*Exercise instructions:*
Restate word for word the lines of the material below, from the line with "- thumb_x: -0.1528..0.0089" to the line with "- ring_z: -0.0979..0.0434", both lines included, and no others.

*Supplied material:*

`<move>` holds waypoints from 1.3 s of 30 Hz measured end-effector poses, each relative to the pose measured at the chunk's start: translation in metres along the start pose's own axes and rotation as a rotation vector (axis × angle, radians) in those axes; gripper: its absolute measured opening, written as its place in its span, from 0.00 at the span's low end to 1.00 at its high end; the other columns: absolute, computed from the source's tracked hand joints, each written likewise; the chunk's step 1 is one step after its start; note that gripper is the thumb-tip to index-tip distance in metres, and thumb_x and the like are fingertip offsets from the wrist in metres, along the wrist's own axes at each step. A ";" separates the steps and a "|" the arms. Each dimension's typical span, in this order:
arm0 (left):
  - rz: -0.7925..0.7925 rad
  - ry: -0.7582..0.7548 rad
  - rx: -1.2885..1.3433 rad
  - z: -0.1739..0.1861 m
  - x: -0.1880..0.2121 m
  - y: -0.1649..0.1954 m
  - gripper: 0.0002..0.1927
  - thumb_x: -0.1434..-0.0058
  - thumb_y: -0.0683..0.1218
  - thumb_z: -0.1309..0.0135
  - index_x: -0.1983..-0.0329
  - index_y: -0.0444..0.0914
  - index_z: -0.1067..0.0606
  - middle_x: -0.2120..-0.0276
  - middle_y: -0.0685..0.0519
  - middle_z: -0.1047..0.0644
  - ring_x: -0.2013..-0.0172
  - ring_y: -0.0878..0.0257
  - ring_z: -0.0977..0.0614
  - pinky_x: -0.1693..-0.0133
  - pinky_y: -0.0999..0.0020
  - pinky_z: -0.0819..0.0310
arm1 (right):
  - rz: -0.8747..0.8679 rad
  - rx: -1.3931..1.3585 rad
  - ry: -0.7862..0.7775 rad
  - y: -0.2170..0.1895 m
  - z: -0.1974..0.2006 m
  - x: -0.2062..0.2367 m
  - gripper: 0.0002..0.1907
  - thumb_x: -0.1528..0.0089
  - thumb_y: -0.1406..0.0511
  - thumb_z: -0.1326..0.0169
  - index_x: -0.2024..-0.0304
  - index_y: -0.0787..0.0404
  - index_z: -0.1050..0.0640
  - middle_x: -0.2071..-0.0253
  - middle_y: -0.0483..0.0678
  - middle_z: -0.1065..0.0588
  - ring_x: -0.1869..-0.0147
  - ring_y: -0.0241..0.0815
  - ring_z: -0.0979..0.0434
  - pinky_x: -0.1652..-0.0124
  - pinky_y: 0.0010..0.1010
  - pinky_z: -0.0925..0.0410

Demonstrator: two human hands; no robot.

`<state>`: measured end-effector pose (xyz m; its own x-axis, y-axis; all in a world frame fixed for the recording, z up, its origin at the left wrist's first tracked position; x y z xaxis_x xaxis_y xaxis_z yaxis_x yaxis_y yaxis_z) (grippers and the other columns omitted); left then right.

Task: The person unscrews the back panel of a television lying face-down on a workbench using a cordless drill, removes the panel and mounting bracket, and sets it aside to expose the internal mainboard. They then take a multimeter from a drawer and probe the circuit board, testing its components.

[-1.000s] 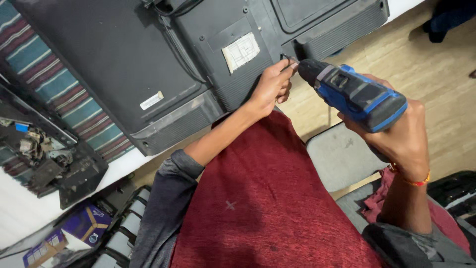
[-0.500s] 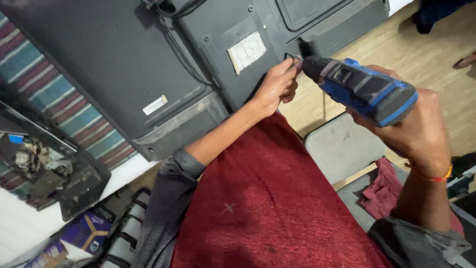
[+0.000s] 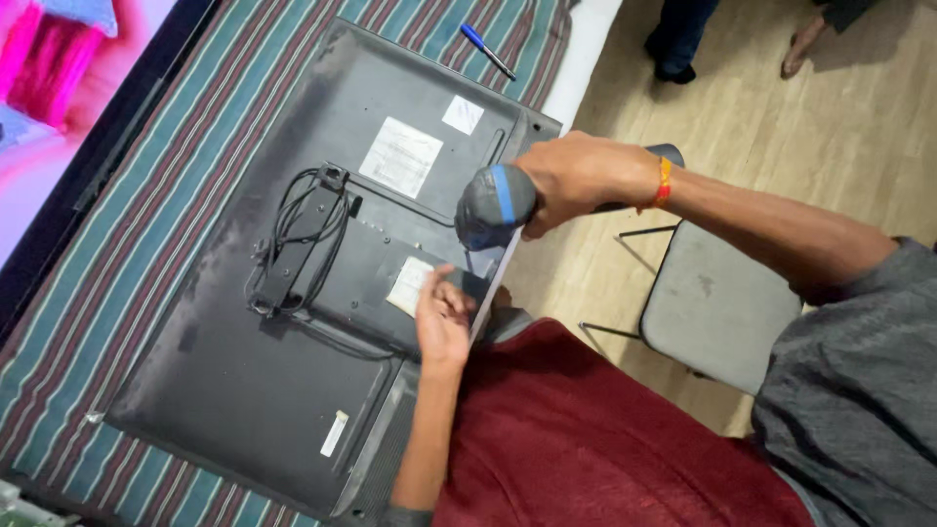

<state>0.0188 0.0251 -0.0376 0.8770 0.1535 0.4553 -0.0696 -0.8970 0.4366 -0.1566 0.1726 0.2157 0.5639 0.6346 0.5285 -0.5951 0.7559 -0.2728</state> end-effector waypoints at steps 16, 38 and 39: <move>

*Solution:*
  - thumb_x: -0.1528..0.0089
  - thumb_y: -0.1406..0.0511
  - thumb_z: -0.1326..0.0169
  - index_x: -0.2024..-0.0304
  - index_y: -0.0787..0.0404
  - index_z: -0.1050..0.0640
  - middle_x: -0.2071..-0.0253
  - middle_y: -0.0483..0.0678
  - middle_z: -0.1065..0.0588
  - ring_x: -0.1869..-0.0147
  - ring_y: -0.0241..0.0815
  - ring_z: -0.0979..0.0434

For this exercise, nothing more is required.